[Start of Attachment]

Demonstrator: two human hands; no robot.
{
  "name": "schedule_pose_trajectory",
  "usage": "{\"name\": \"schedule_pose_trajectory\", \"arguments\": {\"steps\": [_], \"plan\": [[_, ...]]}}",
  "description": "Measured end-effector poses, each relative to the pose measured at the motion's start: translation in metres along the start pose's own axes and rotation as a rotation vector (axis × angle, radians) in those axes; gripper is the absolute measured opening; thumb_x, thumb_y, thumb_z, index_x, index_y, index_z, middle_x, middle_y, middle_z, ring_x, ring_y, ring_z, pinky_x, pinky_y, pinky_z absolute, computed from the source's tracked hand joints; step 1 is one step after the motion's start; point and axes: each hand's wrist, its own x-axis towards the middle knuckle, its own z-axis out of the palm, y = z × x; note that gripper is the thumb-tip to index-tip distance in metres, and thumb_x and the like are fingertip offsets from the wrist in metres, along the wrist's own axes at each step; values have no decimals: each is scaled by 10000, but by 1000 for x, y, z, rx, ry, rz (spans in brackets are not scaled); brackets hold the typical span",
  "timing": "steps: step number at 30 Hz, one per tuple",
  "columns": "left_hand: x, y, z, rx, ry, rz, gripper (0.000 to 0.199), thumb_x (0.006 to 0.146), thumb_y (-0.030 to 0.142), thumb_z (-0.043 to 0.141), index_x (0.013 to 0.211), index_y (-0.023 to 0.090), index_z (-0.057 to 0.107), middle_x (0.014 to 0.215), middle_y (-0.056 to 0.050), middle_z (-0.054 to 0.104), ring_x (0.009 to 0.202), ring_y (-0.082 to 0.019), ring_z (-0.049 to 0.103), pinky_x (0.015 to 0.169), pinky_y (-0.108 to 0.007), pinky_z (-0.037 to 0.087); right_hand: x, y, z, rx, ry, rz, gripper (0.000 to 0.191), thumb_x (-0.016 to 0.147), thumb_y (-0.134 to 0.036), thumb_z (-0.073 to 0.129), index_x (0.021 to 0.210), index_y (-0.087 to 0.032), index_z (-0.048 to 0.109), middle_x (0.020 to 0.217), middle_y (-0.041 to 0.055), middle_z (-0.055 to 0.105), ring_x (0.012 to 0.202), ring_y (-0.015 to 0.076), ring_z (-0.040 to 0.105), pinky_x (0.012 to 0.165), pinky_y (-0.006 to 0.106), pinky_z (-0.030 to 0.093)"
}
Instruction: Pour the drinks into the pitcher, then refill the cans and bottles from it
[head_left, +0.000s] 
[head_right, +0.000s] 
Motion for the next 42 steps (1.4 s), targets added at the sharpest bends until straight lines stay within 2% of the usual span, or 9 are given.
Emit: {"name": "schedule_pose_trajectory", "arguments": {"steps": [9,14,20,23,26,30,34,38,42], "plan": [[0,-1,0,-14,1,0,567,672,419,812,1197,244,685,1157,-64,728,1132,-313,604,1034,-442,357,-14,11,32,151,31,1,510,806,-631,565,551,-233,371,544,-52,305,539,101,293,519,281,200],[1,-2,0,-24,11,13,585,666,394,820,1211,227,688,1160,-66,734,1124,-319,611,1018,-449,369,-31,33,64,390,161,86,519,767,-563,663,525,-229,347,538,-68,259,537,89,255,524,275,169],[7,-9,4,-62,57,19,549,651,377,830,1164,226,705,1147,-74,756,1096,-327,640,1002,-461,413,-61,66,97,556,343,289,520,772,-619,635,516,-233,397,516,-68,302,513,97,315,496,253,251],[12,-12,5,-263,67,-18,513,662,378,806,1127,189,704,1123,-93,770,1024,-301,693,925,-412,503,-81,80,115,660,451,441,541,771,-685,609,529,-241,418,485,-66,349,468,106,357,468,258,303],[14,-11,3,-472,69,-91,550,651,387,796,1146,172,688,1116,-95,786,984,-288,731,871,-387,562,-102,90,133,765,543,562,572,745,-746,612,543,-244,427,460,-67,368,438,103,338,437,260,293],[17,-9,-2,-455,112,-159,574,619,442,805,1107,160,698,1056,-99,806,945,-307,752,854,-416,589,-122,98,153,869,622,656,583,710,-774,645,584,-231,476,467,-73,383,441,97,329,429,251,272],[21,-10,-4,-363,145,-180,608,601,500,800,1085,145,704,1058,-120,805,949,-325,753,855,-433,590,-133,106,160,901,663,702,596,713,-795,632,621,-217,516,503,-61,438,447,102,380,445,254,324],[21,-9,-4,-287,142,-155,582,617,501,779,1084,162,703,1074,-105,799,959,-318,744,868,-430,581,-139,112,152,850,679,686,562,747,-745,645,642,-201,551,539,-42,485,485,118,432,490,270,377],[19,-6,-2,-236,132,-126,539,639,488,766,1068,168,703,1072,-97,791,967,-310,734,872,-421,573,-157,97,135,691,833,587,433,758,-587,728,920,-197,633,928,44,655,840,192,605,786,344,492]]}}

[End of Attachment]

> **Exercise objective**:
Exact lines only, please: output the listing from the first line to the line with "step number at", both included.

> **Response to the task**:
Demonstrator: two human hands; no robot.
{
  "name": "schedule_pose_trajectory",
  "usage": "{\"name\": \"schedule_pose_trajectory\", \"arguments\": {\"steps\": [_], \"plan\": [[_, ...]]}}",
  "description": "Measured end-effector poses, each relative to the pose measured at the motion's start: translation in metres along the start pose's own axes and rotation as a rotation vector (axis × angle, radians) in those axes; gripper is the absolute measured opening; thumb_x, thumb_y, thumb_z, index_x, index_y, index_z, middle_x, middle_y, middle_z, ring_x, ring_y, ring_z, pinky_x, pinky_y, pinky_z absolute, computed from the source's tracked hand joints; step 1 is one step after the motion's start; point and axes: each hand's wrist, its own x-axis towards the middle knuckle, its own z-axis out of the palm, y = z × x; note that gripper is the thumb-tip to index-tip distance in metres, and thumb_x and the like are fingertip offsets from the wrist in metres, along the wrist's own axes at each step; values have no decimals: each is scaled by 10000, but by 1000 for x, y, z, rx, ry, rz (spans in brackets are not scaled); brackets hold the typical span",
  "timing": "steps: step number at 30 Hz, one per tuple",

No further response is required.